Authors: Sung Kweon Cho ; Soriul Kim ; Jae-Yong Chung ; Sun Ha Jee

Citation: BMJ OPEN, Vol.5 : e009360, 2015

Journal Title: BMJ OPEN

Issue Date: 2015

MeSH: Adult ; Alleles* ; Asian Continental Ancestry Group/genetics ; Case-Control Studies ; Genetic Predisposition to Disease ; Genotype* ; Humans ; Hyperuricemia/blood ; Hyperuricemia/genetics* ; Male ; Mutation ; Odds Ratio ; Organic Anion Transporters/genetics* ; Organic Cation Transport Proteins/genetics* ; Phenotype ; Polymorphism, Single Nucleotide* ; Republic of Korea ; Uric Acid/blood* ; Young Adult

Keywords: CLINICAL PHARMACOLOGY ; GENETICS

Abstract: OBJECTIVES: Human urate transporter 1 (URAT1) is a member of the organic anion transporter family (SLC22A12) that primarily regulates the renal tubular reabsorption of uric acid. This case-control study was designed to analyse whether hURAT1 might also be a candidate gene for hyperuricaemia or hypouricaemia.

SETTING: We recruited 68 healthy volunteers and divided them into two groups: a normal uric acid group and a hyperuricaemia group. We analysed the sequence of the URAT1 gene and found five significant single nucleotide polymorphisms (SNPs). We then selected 900 male subjects from the 262,200 enrolled in the Korean Cancer Prevention Study-II (KCPS-II) cohort for further genetic analysis.

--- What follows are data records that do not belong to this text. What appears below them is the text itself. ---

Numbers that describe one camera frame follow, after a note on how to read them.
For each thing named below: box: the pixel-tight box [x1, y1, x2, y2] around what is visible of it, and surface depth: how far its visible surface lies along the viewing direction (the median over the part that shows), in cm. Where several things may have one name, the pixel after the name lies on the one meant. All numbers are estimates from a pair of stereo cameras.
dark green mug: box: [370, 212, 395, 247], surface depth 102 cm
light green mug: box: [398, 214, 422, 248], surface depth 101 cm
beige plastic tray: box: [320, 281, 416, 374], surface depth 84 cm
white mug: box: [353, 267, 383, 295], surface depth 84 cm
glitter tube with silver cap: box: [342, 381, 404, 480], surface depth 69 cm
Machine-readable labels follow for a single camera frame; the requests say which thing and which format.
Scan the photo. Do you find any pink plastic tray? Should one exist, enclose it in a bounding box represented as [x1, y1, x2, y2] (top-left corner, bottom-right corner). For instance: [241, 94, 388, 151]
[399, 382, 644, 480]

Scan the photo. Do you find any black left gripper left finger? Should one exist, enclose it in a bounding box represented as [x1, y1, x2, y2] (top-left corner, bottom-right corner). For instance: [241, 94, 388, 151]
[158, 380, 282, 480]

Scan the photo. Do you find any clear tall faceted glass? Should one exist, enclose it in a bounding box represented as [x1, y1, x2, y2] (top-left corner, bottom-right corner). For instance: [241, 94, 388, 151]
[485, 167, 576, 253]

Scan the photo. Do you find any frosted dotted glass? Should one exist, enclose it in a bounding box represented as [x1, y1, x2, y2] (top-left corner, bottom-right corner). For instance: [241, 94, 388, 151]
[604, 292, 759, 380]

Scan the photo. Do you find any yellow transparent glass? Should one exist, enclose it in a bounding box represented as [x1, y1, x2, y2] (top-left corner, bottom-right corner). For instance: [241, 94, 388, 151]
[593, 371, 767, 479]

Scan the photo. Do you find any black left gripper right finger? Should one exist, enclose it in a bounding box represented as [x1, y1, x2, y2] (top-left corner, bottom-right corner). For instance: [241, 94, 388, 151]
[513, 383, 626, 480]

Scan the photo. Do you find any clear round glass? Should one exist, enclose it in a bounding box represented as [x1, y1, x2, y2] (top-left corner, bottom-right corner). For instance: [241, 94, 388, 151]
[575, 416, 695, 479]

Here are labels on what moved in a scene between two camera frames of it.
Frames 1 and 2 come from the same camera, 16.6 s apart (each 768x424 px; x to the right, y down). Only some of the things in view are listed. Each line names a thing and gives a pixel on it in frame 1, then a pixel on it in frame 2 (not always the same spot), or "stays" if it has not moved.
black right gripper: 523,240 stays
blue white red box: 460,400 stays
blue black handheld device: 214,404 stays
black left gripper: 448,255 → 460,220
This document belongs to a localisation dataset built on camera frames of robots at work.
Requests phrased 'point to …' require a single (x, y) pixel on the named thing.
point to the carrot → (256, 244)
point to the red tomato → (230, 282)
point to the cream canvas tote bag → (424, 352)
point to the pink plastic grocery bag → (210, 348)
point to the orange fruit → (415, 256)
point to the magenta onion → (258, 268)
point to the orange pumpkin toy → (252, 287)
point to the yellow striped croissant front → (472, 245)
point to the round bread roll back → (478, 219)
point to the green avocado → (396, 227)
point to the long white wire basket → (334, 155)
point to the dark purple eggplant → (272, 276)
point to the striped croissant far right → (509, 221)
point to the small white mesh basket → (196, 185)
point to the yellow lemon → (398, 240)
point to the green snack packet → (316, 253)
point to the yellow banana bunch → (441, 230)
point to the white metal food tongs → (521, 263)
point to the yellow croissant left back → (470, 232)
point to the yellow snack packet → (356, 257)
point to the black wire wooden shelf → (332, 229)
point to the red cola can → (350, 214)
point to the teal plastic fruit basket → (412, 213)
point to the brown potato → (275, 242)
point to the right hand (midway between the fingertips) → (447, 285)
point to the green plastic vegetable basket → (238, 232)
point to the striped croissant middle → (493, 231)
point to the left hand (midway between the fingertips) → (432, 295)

PARTICIPANTS: DNA samples from 36 individuals with normal uric acid (<4.5 mg/dL) and 32 individuals with hyperuricaemia (>8.5 mg/dL) were sequenced. Five significant SNPs (rs7929627, rs75786299, rs3825017, rs11602903 and rs121907892) were identified. We then chose 900 subjects from the KCPS-II cohort consisting of 450 subjects with normal uric acid (UA <4.1 mg/dL) and 450 subjects with hyperuricaemia (UA >8.7 mg/dL). The groups were matched by age, body mass index, metabolic syndrome and use of anti-hypertensive medication.

PRIMARY OUTCOME MEASURES: We compared the OR of the incidence of hyperuricaemia by URAT1 genotype.

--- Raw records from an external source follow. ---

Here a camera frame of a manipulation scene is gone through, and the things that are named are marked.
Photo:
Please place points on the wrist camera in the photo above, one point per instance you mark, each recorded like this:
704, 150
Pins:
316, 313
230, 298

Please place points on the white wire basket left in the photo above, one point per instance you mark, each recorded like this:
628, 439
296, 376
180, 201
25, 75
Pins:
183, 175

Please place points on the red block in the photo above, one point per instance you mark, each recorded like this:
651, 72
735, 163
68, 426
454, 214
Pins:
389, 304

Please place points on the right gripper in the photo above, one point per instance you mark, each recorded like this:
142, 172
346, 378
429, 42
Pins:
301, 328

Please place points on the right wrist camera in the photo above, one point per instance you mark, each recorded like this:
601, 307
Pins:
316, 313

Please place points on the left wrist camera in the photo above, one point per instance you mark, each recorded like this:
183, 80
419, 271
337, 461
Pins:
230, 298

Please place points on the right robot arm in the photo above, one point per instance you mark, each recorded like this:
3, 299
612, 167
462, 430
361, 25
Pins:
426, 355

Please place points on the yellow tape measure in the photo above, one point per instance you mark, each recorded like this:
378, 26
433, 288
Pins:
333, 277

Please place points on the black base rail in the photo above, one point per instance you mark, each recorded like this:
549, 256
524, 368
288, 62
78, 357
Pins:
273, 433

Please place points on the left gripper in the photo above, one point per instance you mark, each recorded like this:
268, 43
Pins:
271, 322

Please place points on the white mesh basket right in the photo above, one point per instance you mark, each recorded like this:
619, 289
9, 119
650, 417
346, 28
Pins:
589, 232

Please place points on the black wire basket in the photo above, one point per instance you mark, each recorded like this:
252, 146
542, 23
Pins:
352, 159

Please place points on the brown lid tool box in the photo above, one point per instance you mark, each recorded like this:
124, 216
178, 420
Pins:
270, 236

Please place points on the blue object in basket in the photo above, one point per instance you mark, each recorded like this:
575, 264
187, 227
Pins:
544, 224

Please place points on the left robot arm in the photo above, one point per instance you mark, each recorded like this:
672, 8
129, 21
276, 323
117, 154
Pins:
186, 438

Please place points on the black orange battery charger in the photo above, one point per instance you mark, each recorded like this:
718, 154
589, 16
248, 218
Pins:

RESULTS: The strongest association with hyperuricaemia was observed for rs75786299 (IVS3+11A/G) with an OR of 32.05. rs7929627 (IVS7-103A/G) and rs3825017 (N82N) showed an association with hyperuricaemia with ORs of 2.56 and 2.29, respectively. rs11602903 (788A/T) and rs121907892 (W258X) were negatively correlated with hyperuricaemia with ORs of 0.350 and 0.447, respectively. Individuals carrying the GATAG haplotype (n=32)-a relatively common variant consisting of rs7929627, rs75786299 and rs3825017-showed the highest risk for hyperuricaemia with an OR of 92.23 (p=9.55×10(-3)).

CONCLUSIONS: These results indicate that five newly described SNPs in the hURAT1 gene are significantly associated with uric acid level (4-2008-0318 and 4-2011-0277).